→ Goal of the exercise: This exercise calls for copying every line below that holds the word "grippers".

→ Material provided:
*****

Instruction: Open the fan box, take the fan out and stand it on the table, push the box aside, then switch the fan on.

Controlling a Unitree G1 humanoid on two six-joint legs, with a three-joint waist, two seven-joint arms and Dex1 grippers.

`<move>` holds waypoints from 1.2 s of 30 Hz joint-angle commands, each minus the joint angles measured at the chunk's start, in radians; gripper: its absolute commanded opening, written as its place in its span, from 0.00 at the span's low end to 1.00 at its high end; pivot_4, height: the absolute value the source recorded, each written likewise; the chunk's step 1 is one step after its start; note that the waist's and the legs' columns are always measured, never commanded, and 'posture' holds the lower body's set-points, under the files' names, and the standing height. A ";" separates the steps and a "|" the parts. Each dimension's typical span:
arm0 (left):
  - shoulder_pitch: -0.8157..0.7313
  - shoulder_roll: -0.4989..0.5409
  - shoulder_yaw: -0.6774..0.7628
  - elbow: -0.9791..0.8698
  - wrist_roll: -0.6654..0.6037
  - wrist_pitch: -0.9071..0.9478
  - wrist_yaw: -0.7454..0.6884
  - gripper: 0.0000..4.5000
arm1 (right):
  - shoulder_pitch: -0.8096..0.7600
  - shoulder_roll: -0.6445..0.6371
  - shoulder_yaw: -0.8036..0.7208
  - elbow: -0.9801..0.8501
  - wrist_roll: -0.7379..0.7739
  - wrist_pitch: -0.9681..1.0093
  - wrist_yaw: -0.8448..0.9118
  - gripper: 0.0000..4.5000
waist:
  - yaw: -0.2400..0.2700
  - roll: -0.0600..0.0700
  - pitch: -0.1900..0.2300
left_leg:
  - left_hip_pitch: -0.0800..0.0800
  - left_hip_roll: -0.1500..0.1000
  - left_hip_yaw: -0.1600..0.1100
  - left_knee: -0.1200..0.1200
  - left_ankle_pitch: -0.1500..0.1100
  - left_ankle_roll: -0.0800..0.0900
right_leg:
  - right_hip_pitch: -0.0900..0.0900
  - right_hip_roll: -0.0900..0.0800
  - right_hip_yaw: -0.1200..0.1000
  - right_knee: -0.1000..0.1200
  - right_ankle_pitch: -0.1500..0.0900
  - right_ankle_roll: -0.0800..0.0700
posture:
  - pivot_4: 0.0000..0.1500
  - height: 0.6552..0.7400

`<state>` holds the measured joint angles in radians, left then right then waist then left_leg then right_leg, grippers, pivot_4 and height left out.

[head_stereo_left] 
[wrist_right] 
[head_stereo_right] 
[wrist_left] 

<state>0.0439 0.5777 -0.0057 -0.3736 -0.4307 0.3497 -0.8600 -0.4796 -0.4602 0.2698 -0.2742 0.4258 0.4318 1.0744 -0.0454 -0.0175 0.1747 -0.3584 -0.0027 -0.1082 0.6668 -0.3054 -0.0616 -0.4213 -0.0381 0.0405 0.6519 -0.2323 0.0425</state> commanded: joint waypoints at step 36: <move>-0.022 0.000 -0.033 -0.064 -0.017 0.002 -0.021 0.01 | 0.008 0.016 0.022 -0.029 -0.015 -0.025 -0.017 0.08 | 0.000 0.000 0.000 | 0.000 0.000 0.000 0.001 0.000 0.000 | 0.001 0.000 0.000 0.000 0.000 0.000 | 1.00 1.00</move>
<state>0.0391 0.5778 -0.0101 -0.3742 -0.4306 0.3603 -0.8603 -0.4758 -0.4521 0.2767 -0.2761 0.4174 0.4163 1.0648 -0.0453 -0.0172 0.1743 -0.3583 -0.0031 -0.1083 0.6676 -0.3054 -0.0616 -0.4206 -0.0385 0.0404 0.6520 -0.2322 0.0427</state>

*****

→ Answer for the task:
Controlling a Unitree G1 humanoid on two six-joint legs, with a three-joint waist, two seven-joint arms and Dex1 grippers.
`<state>` holds the measured joint angles in radians, left then right then waist then left_leg then right_leg, grippers, pivot_4 and height left out.

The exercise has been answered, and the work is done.